Please write out the data below once more, exactly as it stands.

━━━━━━━━━━

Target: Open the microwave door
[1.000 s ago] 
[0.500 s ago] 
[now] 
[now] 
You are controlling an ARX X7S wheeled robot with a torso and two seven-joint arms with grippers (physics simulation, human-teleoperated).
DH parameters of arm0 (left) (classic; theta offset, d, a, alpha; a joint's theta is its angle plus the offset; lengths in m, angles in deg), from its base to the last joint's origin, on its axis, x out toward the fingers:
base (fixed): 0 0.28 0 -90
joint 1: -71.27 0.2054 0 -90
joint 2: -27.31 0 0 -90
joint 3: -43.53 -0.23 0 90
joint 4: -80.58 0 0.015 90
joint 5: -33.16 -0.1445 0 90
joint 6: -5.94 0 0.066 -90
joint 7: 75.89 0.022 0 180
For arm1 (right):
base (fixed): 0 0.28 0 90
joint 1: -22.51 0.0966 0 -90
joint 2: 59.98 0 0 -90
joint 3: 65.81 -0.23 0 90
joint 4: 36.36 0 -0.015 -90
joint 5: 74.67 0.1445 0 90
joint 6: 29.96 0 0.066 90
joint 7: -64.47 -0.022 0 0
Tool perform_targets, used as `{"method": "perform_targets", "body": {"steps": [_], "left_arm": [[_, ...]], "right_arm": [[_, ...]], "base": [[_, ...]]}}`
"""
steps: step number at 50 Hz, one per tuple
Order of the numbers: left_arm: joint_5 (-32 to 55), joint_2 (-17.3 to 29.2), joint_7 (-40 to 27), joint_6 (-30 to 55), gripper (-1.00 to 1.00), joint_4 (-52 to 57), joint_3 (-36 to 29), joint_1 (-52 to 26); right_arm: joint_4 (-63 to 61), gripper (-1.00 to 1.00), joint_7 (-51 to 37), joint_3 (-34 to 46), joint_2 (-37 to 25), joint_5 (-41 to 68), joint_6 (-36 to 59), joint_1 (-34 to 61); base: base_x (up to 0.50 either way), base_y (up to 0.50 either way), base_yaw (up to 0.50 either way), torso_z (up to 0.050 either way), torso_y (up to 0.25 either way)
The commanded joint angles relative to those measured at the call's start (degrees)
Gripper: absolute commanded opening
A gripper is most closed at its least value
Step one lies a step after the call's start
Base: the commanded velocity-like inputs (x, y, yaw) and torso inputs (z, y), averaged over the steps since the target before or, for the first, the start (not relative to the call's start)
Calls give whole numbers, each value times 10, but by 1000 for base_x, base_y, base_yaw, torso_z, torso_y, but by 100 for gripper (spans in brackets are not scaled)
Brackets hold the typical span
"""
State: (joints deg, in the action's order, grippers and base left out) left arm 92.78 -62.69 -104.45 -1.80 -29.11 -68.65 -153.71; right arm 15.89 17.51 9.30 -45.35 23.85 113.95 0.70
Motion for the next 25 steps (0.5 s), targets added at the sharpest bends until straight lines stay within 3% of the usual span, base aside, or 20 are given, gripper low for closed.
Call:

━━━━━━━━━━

Result —
Target: Open the microwave door
[1.000 s ago] 
[0.500 s ago] 
[now] 
[now] 
You are controlling an ARX X7S wheeled robot with a torso and two seven-joint arms with grippers (physics simulation, human-teleoperated).
DH parameters of arm0 (left) (classic; theta offset, d, a, alpha; a joint's theta is its angle plus the offset; lengths in m, angles in deg), from its base to the last joint's origin, on its axis, x out toward the fingers:
base (fixed): 0 0.28 0 -90
joint 1: -71.27 0.2054 0 -90
joint 2: -27.31 0 0 -90
joint 3: -43.53 -0.23 0 90
joint 4: -80.58 0 0.015 90
joint 5: -33.16 -0.1445 0 90
joint 6: -5.94 0 0.066 -90
joint 7: 75.89 0.022 0 180
For arm1 (right):
base (fixed): 0 0.28 0 90
joint 1: -22.51 0.0966 0 -90
joint 2: 59.98 0 0 -90
joint 3: 65.81 -0.23 0 90
joint 4: 36.36 0 -0.015 -90
joint 5: 74.67 0.1445 0 90
joint 6: 29.96 0 0.066 90
joint 7: -64.47 -0.022 0 0
Tool perform_targets, used as `{"method": "perform_targets", "body": {"steps": [_], "left_arm": [[_, ...]], "right_arm": [[_, ...]], "base": [[_, ...]]}}`
"""
steps: step number at 50 Hz, one per tuple
Order of the numbers: left_arm: joint_5 (-32 to 55), joint_2 (-17.3 to 29.2), joint_7 (-40 to 27), joint_6 (-30 to 55), gripper (-1.00 to 1.00), joint_4 (-52 to 57), joint_3 (-36 to 29), joint_1 (-52 to 26); right_arm: joint_4 (-63 to 61), gripper (-1.00 to 1.00), joint_7 (-51 to 37), joint_3 (-34 to 46), joint_2 (-37 to 25), joint_5 (-41 to 68), joint_6 (-36 to 59), joint_1 (-34 to 61); base: base_x (up to 0.50 either way), base_y (up to 0.50 either way), base_yaw (up to 0.50 either way), torso_z (up to 0.050 either way), torso_y (up to 0.25 either way)
The commanded joint angles relative to those measured at the call's start (degrees)
Gripper: absolute commanded opening
A gripper is most closed at its least value
Step one lies a step after the call's start
Base: the commanded velocity-like inputs (x, y, yaw) and torso inputs (z, y), averaged over the steps since the target before or, for the first, the start (not relative to the call's start)
Calls give whole numbers, each value times 10, but by 1000 for base_x, base_y, base_yaw, torso_z, torso_y, but by 100 for gripper (spans in brackets are not scaled)
Brackets hold the typical span
"""
State: (joints deg, in the action's order, grippers and base left out) left arm 92.78 -62.69 -104.45 -1.80 -29.11 -68.65 -153.71; right arm 15.89 17.51 9.30 -45.35 23.85 113.95 0.70
Motion for the next 25 steps (0.5 s), targets added at the sharpest bends until straight lines stay within 3% of the usual span, base aside, or 20 are given, gripper low for closed.
Call:

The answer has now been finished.